■ Work to be completed ■
The answer must be an exact restatement of all the data.

--

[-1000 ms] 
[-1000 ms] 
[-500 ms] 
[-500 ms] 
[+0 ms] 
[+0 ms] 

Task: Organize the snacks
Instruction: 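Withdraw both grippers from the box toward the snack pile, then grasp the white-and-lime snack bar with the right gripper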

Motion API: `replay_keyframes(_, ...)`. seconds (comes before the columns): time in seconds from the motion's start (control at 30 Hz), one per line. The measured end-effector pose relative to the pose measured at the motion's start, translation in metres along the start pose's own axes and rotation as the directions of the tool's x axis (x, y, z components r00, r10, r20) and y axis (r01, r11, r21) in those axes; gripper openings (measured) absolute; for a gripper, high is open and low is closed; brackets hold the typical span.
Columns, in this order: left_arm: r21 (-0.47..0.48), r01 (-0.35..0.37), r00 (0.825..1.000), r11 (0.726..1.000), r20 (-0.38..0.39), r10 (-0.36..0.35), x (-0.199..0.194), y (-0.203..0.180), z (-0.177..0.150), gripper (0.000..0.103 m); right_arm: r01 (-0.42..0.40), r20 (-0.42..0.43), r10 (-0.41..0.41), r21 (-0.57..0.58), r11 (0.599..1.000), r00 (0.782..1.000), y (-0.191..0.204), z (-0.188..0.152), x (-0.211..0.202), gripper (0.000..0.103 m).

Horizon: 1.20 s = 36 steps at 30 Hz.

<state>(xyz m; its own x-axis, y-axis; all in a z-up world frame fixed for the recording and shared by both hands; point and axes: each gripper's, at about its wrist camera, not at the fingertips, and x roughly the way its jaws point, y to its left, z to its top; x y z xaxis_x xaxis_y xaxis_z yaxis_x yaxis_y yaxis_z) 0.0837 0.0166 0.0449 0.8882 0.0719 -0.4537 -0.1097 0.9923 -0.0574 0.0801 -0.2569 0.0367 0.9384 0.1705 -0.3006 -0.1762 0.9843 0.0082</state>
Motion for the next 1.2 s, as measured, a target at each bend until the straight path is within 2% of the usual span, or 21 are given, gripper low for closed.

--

■ Result of the exercise ■
[-1000 ms] 
[-1000 ms] 
[-500 ms] 
[-500 ms] 
[+0 ms] 
[+0 ms] 

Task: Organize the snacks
Instruction: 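Withdraw both grippers from the box toward the snack pile, then grasp the white-and-lime snack bar with the right gripper
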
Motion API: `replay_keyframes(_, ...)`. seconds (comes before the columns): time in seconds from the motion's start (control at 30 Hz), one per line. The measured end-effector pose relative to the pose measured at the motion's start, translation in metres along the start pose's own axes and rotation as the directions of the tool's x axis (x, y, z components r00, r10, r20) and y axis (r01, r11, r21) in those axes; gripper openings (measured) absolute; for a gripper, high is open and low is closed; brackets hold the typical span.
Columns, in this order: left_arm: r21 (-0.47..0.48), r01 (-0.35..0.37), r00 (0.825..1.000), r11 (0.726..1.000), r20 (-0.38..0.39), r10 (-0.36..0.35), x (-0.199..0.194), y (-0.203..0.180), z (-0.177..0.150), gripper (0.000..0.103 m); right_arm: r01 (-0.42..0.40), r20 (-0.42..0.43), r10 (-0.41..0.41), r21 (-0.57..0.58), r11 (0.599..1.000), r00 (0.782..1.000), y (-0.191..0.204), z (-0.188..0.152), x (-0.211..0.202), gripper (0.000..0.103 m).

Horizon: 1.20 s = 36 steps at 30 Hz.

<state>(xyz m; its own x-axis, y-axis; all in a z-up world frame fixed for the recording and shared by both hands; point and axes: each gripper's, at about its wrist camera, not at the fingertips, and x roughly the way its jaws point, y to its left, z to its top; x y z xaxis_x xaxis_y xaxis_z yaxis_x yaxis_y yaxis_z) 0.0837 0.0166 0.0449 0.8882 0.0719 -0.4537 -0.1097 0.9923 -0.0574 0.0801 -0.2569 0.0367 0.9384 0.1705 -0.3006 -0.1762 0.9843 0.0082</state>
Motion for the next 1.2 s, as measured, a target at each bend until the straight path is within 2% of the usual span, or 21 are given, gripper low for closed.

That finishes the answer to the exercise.